--- START ---
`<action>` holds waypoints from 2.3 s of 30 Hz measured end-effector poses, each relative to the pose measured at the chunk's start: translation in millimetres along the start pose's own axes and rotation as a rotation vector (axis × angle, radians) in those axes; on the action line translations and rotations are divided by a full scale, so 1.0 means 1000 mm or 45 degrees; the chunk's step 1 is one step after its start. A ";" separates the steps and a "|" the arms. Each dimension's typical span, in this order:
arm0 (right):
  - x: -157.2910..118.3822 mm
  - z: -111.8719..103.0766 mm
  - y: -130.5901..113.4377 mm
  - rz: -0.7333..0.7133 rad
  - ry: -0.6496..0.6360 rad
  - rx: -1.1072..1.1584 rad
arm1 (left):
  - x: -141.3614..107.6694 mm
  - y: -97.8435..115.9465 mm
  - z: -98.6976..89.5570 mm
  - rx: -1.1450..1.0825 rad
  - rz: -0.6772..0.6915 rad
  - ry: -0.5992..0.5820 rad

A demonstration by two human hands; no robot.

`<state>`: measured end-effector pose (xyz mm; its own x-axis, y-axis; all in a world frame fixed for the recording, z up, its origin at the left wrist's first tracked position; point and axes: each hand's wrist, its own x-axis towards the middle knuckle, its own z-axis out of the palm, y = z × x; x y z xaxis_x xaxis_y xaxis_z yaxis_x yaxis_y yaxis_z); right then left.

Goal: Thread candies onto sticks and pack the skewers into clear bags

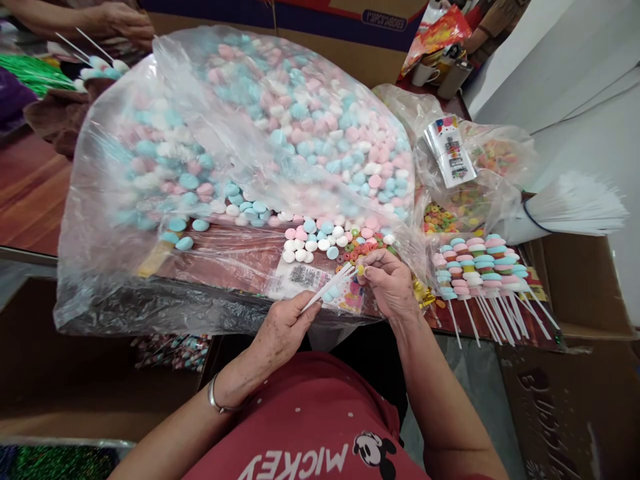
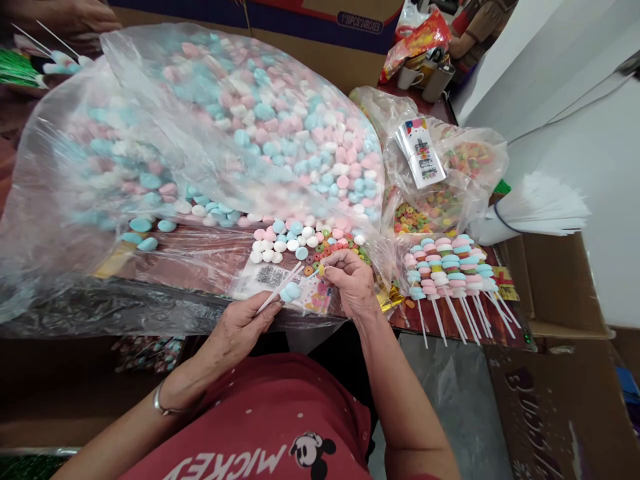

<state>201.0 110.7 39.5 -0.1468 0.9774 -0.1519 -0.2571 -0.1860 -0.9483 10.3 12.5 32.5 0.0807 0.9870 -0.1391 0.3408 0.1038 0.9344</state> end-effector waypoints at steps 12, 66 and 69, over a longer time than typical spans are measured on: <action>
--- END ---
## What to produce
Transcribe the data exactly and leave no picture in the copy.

## Exercise answer
`<action>` holds waypoints from 2.3 s of 30 Hz measured end-effector poses, each relative to the pose measured at the chunk's start: translation in millimetres along the start pose's own axes and rotation as a rotation vector (axis × angle, radians) in those axes; on the action line translations and rotations are divided by a full scale, so 1.0 means 1000 mm or 45 degrees; the chunk's step 1 is one step after its start. A ";" separates the steps and a "|" the arms. Each dimension's typical span, in this order:
arm0 (right):
  - x: -157.2910..118.3822 mm
  - z: -111.8719..103.0766 mm
  - y: -130.5901..113.4377 mm
  - rz: -0.7333..0.7133 rad
  - ry: -0.6496..0.6360 rad
  - rx: -1.1072..1.1584 rad
arm1 (left):
  - x: -141.3614..107.6694 mm
  - y: -97.8435..115.9465 mm
  - z: -98.6976..89.5570 mm
  - rx: -1.1450..1.0825 rad
  - rz: -0.6772..0.6915 rad
  - ry: -0.5992..0.5820 rad

A demonstration by two human hands; no robot.

`<state>`: measured end-effector pose (xyz mm; its own x-axis, y-axis; all in a world frame fixed for the recording, z up, its origin at the left wrist's first tracked position; point and axes: each hand's wrist, its own x-axis towards the middle knuckle, its own z-axis out of the palm, y = z × x; x y z xaxis_x xaxis_y xaxis_z yaxis_x yaxis_y yaxis_z); right then left.

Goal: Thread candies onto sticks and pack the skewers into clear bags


<state>201.0 110.7 39.5 -0.1468 0.9774 -0.1519 -0.2571 -0.1860 -0.9483 10.3 12.5 32.5 0.0807 0.9870 -0.1391 0.3408 0.1038 0.9344</state> end-effector waypoints at steps 12, 66 and 69, over a longer time than typical spans are measured on: <action>

Output for the exercise is now complete.